* **ACTIVITY**:
Copy all of the records exactly.

*** Opening of DATASET CONTENT ***

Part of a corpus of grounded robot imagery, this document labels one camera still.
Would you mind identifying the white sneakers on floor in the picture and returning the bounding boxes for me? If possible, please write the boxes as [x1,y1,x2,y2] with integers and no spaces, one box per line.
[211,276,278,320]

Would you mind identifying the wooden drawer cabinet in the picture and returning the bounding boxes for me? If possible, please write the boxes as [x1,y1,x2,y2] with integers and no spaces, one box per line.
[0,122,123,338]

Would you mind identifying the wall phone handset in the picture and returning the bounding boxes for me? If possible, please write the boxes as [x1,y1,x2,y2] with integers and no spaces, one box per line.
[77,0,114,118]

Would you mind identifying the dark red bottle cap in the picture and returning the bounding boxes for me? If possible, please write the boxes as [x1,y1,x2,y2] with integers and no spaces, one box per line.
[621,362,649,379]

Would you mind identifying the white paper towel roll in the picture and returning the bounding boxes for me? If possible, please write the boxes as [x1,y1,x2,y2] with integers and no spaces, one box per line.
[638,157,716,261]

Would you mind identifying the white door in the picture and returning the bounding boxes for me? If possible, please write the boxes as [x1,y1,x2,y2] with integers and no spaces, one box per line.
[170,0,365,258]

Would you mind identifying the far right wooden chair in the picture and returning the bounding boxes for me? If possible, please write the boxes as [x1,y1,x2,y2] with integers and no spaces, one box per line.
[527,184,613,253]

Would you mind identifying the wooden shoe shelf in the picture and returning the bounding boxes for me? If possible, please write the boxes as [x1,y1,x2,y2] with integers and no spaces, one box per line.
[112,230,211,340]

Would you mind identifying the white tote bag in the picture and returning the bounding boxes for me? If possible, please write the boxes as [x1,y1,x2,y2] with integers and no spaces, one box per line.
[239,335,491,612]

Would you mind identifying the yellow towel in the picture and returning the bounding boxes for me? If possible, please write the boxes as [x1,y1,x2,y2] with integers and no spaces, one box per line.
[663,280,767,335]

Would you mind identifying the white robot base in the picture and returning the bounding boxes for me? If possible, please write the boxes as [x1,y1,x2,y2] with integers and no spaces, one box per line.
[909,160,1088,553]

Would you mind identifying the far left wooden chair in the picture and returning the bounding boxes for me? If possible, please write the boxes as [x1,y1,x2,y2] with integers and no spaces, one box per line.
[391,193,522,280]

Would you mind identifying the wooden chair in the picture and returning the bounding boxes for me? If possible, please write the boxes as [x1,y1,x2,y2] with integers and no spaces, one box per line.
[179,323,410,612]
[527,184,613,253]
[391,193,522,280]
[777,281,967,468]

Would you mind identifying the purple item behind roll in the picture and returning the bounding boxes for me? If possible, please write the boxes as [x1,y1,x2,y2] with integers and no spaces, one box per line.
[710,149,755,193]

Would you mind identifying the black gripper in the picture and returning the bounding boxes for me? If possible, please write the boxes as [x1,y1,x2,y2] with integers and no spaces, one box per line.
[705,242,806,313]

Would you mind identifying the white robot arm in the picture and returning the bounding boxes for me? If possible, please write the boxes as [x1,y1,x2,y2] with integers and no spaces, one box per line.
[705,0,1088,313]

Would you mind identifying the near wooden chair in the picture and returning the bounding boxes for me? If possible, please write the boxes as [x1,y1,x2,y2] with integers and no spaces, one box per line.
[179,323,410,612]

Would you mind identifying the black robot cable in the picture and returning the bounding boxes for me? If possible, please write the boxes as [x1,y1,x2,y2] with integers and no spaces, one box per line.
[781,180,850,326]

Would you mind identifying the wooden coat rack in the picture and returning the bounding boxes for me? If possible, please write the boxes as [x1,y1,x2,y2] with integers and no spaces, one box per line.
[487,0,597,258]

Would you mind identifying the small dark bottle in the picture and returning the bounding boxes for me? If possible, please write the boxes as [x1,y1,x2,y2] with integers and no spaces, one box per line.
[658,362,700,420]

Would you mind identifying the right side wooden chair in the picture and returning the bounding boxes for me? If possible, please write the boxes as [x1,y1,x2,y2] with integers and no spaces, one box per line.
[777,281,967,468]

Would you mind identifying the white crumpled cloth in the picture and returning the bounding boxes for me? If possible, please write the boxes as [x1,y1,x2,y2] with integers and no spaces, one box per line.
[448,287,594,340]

*** Close of DATASET CONTENT ***

* **ANSWER AREA**:
Part of a corpus of grounded robot imagery, this document labels one camera still.
Would you mind identifying the white sneakers on floor in the picture and returning the bounding boxes for me? If possible, please write the boxes as [x1,y1,x2,y2] with integers and no spaces, one box per line.
[211,276,278,320]

Would you mind identifying the wooden drawer cabinet in the picture and returning the bounding boxes for me? If possible, please write the boxes as [x1,y1,x2,y2] with integers and no spaces, one box per line.
[0,122,123,338]

Would you mind identifying the wall phone handset in the picture and returning the bounding boxes for me? If possible, please write the boxes as [x1,y1,x2,y2] with integers and no spaces, one box per line.
[77,0,114,118]

Would you mind identifying the dark red bottle cap in the picture and returning the bounding boxes for me? If possible, please write the boxes as [x1,y1,x2,y2] with integers and no spaces, one box per line.
[621,362,649,379]

Would you mind identifying the white paper towel roll in the picture and returning the bounding boxes for me? If possible, please write the boxes as [x1,y1,x2,y2] with integers and no spaces, one box per line.
[638,157,716,261]

Would you mind identifying the white door in the picture and returning the bounding boxes for me? If possible, please write the boxes as [x1,y1,x2,y2] with integers and no spaces, one box per line.
[170,0,365,258]

Would you mind identifying the far right wooden chair in the picture and returning the bounding boxes for me? If possible, please write the boxes as [x1,y1,x2,y2] with integers and no spaces, one box per line.
[527,184,613,253]

Would you mind identifying the wooden shoe shelf in the picture and returning the bounding boxes for me? If possible, please write the boxes as [x1,y1,x2,y2] with integers and no spaces, one box per line.
[112,230,211,340]

Would you mind identifying the white tote bag in the picture and returning the bounding boxes for me? If possible, please write the boxes as [x1,y1,x2,y2] with integers and no spaces, one box per line.
[239,335,491,612]

Would you mind identifying the yellow towel in the picture and returning the bounding boxes for me? If possible, please write the boxes as [x1,y1,x2,y2] with integers and no spaces, one box per line.
[663,280,767,335]

Would you mind identifying the white robot base in the picture and returning the bounding boxes for me? If possible, please write the boxes as [x1,y1,x2,y2] with integers and no spaces, one box per line.
[909,160,1088,553]

Would you mind identifying the far left wooden chair in the picture and returning the bounding boxes for me? If possible, please write the boxes as [x1,y1,x2,y2] with integers and no spaces, one box per line.
[391,193,522,280]

Would you mind identifying the wooden chair in the picture and returning the bounding boxes for me? If possible, please write the boxes as [x1,y1,x2,y2] with integers and no spaces, one box per line.
[179,323,410,612]
[527,184,613,253]
[391,193,522,280]
[777,281,967,468]

Would you mind identifying the purple item behind roll in the picture and returning the bounding boxes for me? If possible, please write the boxes as [x1,y1,x2,y2] with integers and no spaces, one box per line.
[710,149,755,193]

Would you mind identifying the black gripper in the picture and returning the bounding boxes for me? If possible, please write the boxes as [x1,y1,x2,y2] with integers and no spaces, one box per line.
[705,242,806,313]

Would you mind identifying the white robot arm in the picture and returning the bounding boxes for me? If possible, please write the boxes as [x1,y1,x2,y2] with integers and no spaces, one box per line.
[705,0,1088,313]

Would you mind identifying the near wooden chair in the picture and returning the bounding boxes for me? If possible, please write the boxes as [x1,y1,x2,y2] with integers and no spaces, one box per line.
[179,323,410,612]

Would you mind identifying the black robot cable in the picture and returning the bounding boxes for me? If possible, please write the boxes as [x1,y1,x2,y2] with integers and no spaces, one box per line.
[781,180,850,326]

Would you mind identifying the wooden coat rack in the picture and returning the bounding boxes for me? If possible, please write the boxes as [x1,y1,x2,y2] with integers and no spaces, one box per line.
[487,0,597,258]

Would you mind identifying the small dark bottle in the picture and returning the bounding boxes for me? If possible, please write the boxes as [x1,y1,x2,y2] with integers and no spaces, one box per line.
[658,362,700,420]

Would you mind identifying the right side wooden chair in the picture and returning the bounding boxes for me? If possible, please write the boxes as [x1,y1,x2,y2] with integers and no spaces, one box per line.
[777,281,967,468]

Would you mind identifying the white crumpled cloth in the picture and returning the bounding boxes for me? If possible, please write the boxes as [x1,y1,x2,y2] with integers and no spaces, one box per line.
[448,287,594,340]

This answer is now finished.